Reading Richard Ebeling’s brief summary of the economic misadventures of the Roman Emperor Diocletian (244-312 AD), the striking lesson is how stunningly we fail to learn the lessons of history, with Venezuela’s being a recent example:
Michael Ivanovich Rostovtzeff, a leading historian on the ancient Roman economy, offered this summary in his Social and Economic History of the Roman Empire(1926):
“The same expedient [a system of price and wage controls] have often been tried before him [Diocletian] and was often tried after him. As a temporary measure in a critical time, it might be of some use. As a general measure intended to last, it was certain to do great harm and to cause terrible bloodshed, without bringing any relief. Diocletian shared the pernicious belief of the ancient world in the omnipotence of the state, a belief which many modern theorists continue to share with him and with it.”
Finally, as, again, Ludwig von Mises concluded, the Roman Empire began to weaken and decay because it lacked the ideas and ideology that are necessary to build upon and safeguard a free and prosperous society: a philosophy of individual rights and free markets.
Ebeling details that there is much more to the error than simple price controls. One underlying theme, however, of which we can’t lose sight is the hubris of the central planner.

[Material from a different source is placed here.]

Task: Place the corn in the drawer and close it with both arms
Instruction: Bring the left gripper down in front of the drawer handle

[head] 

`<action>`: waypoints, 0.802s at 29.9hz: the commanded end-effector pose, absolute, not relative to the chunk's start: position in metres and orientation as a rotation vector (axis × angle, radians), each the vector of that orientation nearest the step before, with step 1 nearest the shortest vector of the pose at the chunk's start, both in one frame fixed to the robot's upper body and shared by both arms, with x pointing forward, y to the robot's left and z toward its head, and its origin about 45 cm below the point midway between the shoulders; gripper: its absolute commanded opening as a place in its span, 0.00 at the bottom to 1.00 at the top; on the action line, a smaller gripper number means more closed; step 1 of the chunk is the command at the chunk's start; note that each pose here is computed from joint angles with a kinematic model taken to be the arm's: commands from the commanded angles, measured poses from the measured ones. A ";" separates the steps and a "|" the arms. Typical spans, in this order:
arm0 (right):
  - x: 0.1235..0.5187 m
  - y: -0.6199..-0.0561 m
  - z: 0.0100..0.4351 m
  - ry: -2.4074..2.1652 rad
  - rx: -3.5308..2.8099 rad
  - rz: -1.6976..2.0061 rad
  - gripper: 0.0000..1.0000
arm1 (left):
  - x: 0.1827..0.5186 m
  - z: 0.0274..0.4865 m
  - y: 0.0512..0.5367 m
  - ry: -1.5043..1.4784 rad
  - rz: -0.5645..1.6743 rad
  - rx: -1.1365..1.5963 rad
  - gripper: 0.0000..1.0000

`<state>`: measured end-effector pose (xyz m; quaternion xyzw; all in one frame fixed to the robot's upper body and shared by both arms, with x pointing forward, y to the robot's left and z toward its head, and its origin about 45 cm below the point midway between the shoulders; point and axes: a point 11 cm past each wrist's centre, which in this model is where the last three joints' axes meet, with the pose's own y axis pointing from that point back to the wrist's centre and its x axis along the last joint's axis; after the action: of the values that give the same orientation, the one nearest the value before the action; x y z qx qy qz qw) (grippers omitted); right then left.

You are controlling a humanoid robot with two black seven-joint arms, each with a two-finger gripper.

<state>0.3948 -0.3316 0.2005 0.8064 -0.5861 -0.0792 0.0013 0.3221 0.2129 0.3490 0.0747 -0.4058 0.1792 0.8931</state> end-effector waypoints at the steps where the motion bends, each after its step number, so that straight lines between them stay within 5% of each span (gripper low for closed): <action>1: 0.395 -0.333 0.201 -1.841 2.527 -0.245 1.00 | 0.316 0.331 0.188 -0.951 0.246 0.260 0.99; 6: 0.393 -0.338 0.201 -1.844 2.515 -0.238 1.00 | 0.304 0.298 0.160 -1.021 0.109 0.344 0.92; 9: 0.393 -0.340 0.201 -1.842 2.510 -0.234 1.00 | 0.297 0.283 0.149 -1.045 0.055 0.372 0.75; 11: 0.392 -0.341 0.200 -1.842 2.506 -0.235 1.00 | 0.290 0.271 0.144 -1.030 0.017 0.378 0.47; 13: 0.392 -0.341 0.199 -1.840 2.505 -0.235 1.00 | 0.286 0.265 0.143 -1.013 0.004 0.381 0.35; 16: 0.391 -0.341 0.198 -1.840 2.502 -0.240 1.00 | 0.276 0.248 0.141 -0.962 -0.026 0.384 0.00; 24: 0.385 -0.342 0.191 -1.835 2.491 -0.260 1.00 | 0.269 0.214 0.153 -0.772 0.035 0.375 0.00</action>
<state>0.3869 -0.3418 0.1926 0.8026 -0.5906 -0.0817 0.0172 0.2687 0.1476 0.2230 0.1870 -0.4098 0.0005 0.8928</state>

As with quantitative easing, the planners don’t see themselves as flailing around looking for some solution. They really think they’ve got a workable idea. They aren’t entirely dismissive of the risks; they just think the risks are minimal.
And for the most part, the piece they’re missing is the likely response of the people. Ebeling peppers his essay with descriptions of people’s reactions to Diocletian’s heavy-handed economic policies, and they all seem obvious. We can guess, though, that they weren’t obvious to Diocletian. If only he’d been able to imagine what he would do if he were in the position of his subjects. If our own elites could do the same.